In one sense, this is no more than recognizing the age-old understanding of the deadly sins: certain actions and thoughts create a disposition to sin. It's also recognition that the spiritual masters are right: guard your thoughts carefully, because thoughts have a way of growing and morphing into words and deeds.

But I think it's more than that. I think it's more McLuhanish.

A Catholic convert and daily communicant, Marshall McLuhan was a household name in the 1960s. He built a career around examining the way "media" — extensions of ourselves, from wheels and roads to phones and computers — change the way we think and behave, altering us in ways we often don't perceive.

His message can be illustrated well by the saying, "To a man with a hammer, everything looks like a nail."

A hammer is a type of media, an extension of ourselves.  It increases the power of our muscles. The man who buys a hammer normally does so for a set purpose: to strike a nail. But if he carries it around with him enough, everything will start to look nailish: perhaps a stuck bolt, maybe the skull of a boor.

Imperceptibly, the man with a hammer starts thinking differently.

Every medium has that effect. Problem is, a lot of people don't realize it, and even those who are aware of it often have a hard time figuring what the effect is. And if they figure it out, they can't explain it convincingly to others. In efforts to examine the effects of a medium, a person normally relies on introspection, anecdotes, and other forms of evidence that don't translate well empirically.

If the modern world has one dominant characteristic, it's media. New tools, machinery, technology, toys. They flow out of corporate R&D like water from a fire hose. Every calendar year brings a handful of novelties that could be standard household items in a few years. Think of the cell phone and email: novel in the mid-1990s, ubiquitous now. Same with the VCR in the early 1980s. iPods and MP3 players are hitting the same levels today.

What are the effects of these media on our mental architecture?

I honestly don't know, but I have hunches.

I think all the popular technology from the past 15 years has one thing in common: speed. The Internet: speed of information. Email: speed of written communication. Digital music: speed of access. Blogs: speed of publication. Even those media whose primary improvement isn't speed offer greater efficiency, which is simply a kind of speed.

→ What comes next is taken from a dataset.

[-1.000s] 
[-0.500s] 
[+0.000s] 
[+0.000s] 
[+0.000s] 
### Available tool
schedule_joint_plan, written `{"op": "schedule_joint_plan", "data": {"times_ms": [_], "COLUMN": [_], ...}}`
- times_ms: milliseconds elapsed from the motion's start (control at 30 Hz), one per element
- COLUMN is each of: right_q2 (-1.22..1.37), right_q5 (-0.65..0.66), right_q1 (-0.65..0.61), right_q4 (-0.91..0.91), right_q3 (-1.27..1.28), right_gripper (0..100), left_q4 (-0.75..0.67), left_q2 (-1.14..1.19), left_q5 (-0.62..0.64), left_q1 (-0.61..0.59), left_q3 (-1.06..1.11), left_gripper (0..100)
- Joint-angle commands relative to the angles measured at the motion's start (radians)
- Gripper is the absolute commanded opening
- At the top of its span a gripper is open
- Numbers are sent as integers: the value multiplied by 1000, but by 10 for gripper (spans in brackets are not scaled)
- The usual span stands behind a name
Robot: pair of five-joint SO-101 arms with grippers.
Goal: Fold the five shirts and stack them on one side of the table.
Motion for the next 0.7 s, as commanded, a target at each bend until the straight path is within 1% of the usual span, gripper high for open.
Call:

Cell phone use isn't speedier than its landline ancestor, but the overall efficiency associated with it (immediate access and voicemail) saves time.

Speed and efficiency are the products of the new technology. We use the new technology, we become speedier and more efficient. We also start valuing speed and efficiency. I know I have, often to the point of frenzied living.

By contrast, what are the inputs of religious life? What do these things have in common: life in the monastery, attending Mass, reading the Bible, meditation, cultivating virtue?

Those things conjure up certain images, and they're not images of speed and efficiency. The images are of slow and deliberate things: hooded monks walking slowly, kneeling, patience, stillness. Calm, not frenzied.

If everything starts to look like a nail to a man with a hammer, how well is he going to deal with a crying newborn? How will the religious life look to a person with email, cell phone, and iPod?

Don't get me wrong, all the new technology can help in the religious life. I, for instance, religiously listen to Benedict Groeschel's Sunday Night Live (EWTN) while I walk for exercise, using my iPod to download the pod cast. It provides great fodder for religious thinking. Without the iPod, I would rarely get a chance to hear Groeschel.

But I'm not interested in how a technology is used. The observation that each technology can be used for good or bad is so commonplace that it barely needs stating.

I'm interested in how technology shifts our mental architecture. What role does it play in the type of mental architecture I'll wake up with tomorrow or find myself in tomorrow afternoon? Those are the most interesting questions.

And for people who, like me, enjoy the modern technology but also want a religious life, they're crucial, even disconcerting, questions.